0P⧸ 0G⧸ 1$ 3¢ “ONE MARK THRUPPENCE”

But sometimes you let yourself get too comfortable.

This total and severely improper laxity in service has been attributed, by

SCRIBE DAISY SPRING-LILAC
HEAD ROUTER FOR TRAFFIC CORRIDOR LOTUS-NINE

to the following most foolishly unanticipated and insufficiently mitigated calamity:

EXTREME RELAY CONGESTION

The following comments and/or suggestions, if any, are submitted in hope that Customer’s incalculable Wisdom might in some small and insignificant way profit from their presentation before her magnanimous and justly scrupulous Gaze.

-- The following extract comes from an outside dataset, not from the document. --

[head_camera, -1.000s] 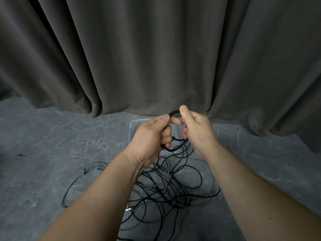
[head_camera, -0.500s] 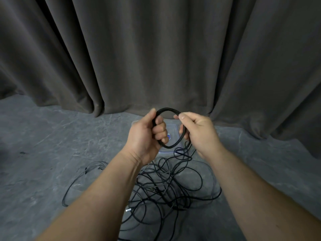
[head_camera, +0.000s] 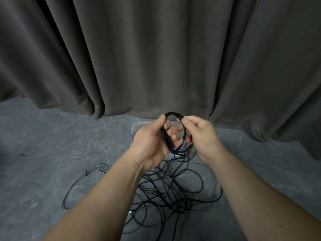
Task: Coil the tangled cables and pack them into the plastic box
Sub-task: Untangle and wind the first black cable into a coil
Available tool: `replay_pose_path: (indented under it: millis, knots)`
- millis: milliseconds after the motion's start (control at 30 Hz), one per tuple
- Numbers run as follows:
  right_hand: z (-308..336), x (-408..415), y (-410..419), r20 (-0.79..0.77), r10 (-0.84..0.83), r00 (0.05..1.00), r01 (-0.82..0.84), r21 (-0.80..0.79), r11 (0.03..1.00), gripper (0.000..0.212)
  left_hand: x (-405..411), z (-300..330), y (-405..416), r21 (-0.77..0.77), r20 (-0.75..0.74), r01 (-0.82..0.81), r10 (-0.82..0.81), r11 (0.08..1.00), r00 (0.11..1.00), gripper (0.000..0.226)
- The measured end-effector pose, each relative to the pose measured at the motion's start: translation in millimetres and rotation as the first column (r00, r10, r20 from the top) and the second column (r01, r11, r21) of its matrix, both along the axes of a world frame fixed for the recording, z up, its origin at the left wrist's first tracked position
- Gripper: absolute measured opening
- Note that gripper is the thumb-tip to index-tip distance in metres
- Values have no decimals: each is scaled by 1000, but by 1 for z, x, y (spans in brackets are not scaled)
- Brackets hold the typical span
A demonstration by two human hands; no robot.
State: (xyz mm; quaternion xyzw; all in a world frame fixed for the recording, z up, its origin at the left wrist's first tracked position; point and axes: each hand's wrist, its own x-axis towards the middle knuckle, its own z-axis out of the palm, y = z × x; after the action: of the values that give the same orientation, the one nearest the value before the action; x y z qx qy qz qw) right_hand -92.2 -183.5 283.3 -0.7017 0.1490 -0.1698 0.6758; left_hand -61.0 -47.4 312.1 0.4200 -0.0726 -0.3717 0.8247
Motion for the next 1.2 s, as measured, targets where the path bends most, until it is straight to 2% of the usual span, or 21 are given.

TRANSMISSION ATTEMPTS: 36 ROUTES TRIED: 19
SHORTEST ROUTE: 14 HOPS LONGEST ROUTE: 29 HOPS
LONGEST HOP: 23 OF 29 AVERAGE LATENCY: 3 DAY(S)
RECOMMENDED COURSE(S) OF ACTION:
[01A] RETRANSMIT AT LATER DATE
[2Z3] RESUBMIT WITH SUPPLEMENTAL PAYMENT FOR CROSS-NETWORK FORWARDING

Sometimes it’s the money. Sometimes it’s the perks. And sometimes it’s the pride. Sometimes you let yourself get wrapped up in the notion you’re part of something bigger. Something important. That maybe, just maybe, something in this awful galaxy’s worth dying for.

If the estimable and gracious Customer should so indulge us, we crave to present below a most humble list of reputable and accredited couriers, proficient in skill, peerless in speed, renowned in name, reasonable in price, and honorable in character, to whom one might, if she were so graciously inclined, direct her greatly enviable custom, in order to procure the timely transmission of this most eloquent and refined Message (attached), of which our lamentable service has proven catastrophically unworthy.

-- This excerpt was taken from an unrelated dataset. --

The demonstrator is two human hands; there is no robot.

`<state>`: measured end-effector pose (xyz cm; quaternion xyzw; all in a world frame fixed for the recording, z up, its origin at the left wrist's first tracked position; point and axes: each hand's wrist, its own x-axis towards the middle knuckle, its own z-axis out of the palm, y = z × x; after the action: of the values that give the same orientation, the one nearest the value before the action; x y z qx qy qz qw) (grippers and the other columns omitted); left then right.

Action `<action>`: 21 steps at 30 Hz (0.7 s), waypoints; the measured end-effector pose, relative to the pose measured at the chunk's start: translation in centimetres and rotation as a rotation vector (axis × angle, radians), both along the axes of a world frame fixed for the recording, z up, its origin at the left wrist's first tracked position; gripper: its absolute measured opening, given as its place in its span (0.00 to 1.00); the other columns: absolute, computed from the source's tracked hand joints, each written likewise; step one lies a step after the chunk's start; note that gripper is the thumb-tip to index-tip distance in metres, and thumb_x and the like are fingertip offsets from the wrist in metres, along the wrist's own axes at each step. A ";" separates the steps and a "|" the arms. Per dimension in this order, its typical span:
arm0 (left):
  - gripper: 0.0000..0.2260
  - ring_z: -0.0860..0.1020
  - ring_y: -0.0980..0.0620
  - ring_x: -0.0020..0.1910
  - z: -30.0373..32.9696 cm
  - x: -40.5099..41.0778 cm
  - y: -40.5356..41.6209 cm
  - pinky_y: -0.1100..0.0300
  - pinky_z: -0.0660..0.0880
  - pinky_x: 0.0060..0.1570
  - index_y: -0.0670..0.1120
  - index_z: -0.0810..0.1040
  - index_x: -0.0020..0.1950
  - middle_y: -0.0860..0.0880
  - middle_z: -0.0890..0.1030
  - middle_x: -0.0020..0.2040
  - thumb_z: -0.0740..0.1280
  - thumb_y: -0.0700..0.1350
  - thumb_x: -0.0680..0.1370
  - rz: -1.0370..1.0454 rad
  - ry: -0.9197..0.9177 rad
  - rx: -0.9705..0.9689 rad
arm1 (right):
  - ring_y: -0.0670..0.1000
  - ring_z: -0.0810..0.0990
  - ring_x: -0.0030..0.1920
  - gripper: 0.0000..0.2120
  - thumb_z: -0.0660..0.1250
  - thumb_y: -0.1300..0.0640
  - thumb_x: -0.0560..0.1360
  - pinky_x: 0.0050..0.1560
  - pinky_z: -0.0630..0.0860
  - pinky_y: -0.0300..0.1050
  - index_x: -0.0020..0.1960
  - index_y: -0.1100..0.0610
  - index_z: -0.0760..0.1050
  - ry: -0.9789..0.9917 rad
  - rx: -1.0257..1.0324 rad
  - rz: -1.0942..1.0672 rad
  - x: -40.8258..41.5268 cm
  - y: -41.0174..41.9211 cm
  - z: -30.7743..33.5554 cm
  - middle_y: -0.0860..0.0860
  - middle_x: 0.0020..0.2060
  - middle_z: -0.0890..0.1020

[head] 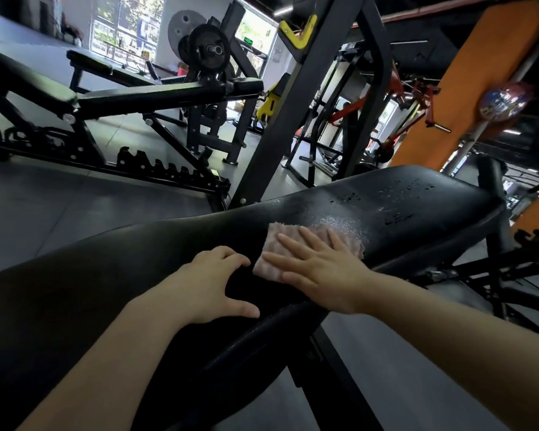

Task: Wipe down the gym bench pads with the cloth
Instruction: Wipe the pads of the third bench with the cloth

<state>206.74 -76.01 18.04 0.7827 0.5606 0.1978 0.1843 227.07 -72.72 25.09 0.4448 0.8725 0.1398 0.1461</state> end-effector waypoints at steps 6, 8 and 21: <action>0.38 0.58 0.54 0.71 0.4 0.0 -0.2 0.54 0.65 0.68 0.57 0.58 0.74 0.57 0.56 0.73 0.68 0.65 0.69 -0.008 0.005 -0.030 | 0.55 0.38 0.76 0.25 0.39 0.34 0.78 0.72 0.34 0.62 0.75 0.35 0.45 0.049 0.035 -0.324 0.0 7.3 2.5 0.46 0.77 0.42; 0.38 0.58 0.54 0.71 0.4 -0.1 -0.2 0.54 0.65 0.68 0.57 0.58 0.74 0.57 0.57 0.73 0.68 0.65 0.68 -0.009 0.008 -0.031 | 0.56 0.38 0.76 0.27 0.39 0.32 0.77 0.70 0.32 0.64 0.75 0.35 0.47 0.040 0.020 -0.300 -1.8 7.6 1.7 0.47 0.77 0.43; 0.37 0.55 0.53 0.73 0.2 0.1 -0.5 0.55 0.61 0.68 0.57 0.55 0.75 0.56 0.54 0.75 0.66 0.65 0.71 -0.005 0.012 0.004 | 0.57 0.38 0.76 0.27 0.38 0.31 0.76 0.71 0.34 0.66 0.74 0.33 0.44 -0.019 0.015 -0.304 -2.5 11.1 2.5 0.47 0.77 0.41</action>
<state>206.80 -76.54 18.20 0.7858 0.5592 0.1939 0.1797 224.58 -61.67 27.57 0.5716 0.7925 0.1266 0.1708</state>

I like to think I keep a clear head. That I know where my loyalty lies, and it’s to one person: me. That I never get myself used to civilian luxuries, like bank accounts, like passbooks, like currency. Like love. That I’m a survivor first, and everything else comes second.

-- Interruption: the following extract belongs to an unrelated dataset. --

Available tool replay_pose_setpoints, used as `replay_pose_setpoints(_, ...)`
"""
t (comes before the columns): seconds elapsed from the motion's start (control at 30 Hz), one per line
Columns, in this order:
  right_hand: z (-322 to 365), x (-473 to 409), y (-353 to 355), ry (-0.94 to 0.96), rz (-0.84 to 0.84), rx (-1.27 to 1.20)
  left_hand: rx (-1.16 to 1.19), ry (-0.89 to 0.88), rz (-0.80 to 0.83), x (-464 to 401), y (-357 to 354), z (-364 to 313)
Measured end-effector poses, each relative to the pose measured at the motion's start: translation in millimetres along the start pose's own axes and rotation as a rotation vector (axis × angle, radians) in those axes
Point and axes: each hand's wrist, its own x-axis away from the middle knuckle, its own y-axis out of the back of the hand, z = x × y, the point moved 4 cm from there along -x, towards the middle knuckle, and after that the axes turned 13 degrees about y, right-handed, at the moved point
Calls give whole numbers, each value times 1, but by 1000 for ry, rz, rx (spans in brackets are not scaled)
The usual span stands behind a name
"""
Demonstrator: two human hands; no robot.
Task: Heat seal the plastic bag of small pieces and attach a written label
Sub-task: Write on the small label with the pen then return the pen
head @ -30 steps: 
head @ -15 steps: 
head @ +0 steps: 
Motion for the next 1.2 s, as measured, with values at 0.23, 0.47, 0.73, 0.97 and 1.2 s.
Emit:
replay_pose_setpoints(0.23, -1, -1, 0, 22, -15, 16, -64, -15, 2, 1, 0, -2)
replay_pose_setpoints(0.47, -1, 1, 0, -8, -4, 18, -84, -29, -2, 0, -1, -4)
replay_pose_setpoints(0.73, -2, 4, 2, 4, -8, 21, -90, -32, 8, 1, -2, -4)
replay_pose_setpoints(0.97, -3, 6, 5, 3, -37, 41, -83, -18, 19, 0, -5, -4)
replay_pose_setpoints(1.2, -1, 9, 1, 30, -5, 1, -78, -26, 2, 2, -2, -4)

This is one of those moments where all your little delusions just come crashing down all at once.

Everyone says the same thing and no one says it same twice. A play made for the Throne. A civil war broken out in the Core. A plague. An experiment gone wrong. A nameless new enemy towards the Rim. An ancient superweapon mistakenly unleashed. A whole planet blown away. Every story more fantastical and improbable than the last. But there’s one thing everyone agrees on.

The Empress is dead.

My girl inside the Guard says everyone’s running around like a pien şai with its chie phin cut off. The generals are all trying to claw their way to the top of the shitheap. Some of the knights are even deserting to follow a psycho on Primrose calling herself the Seventh Empress. My man in the Sallowfen fleet’s gone silent, and word is the Countess herself has finally bit the bucket. The papers have stopped coming, or they’re sticking to local news. My handler on Carnelian isn’t answering my telegrams. If she’s even alive to get them.

And my bank account is running dry.

I sigh, throw back another gulp of whiskey, toss the memos aside. I’ve got nothing lined up. I’ve got enough coin in the bank left for half a season of rent. Or to stock up on rations, platinum, and shells. I could go deep cover, pick up a civvie job, keep myself from starving while I look for real work — but I’ll never afford a place this cozy on a common woman’s pay. And all the bullets in Creation won’t but delay the reckoning that’s coming when all my old enemies pick up my trail and realize for once that nobody’s protecting me. God’s own mercy it’s taken them this long, even.

Worst of all, I got a girl now depending on me.

A girl who might just be the easiest way to hurt me.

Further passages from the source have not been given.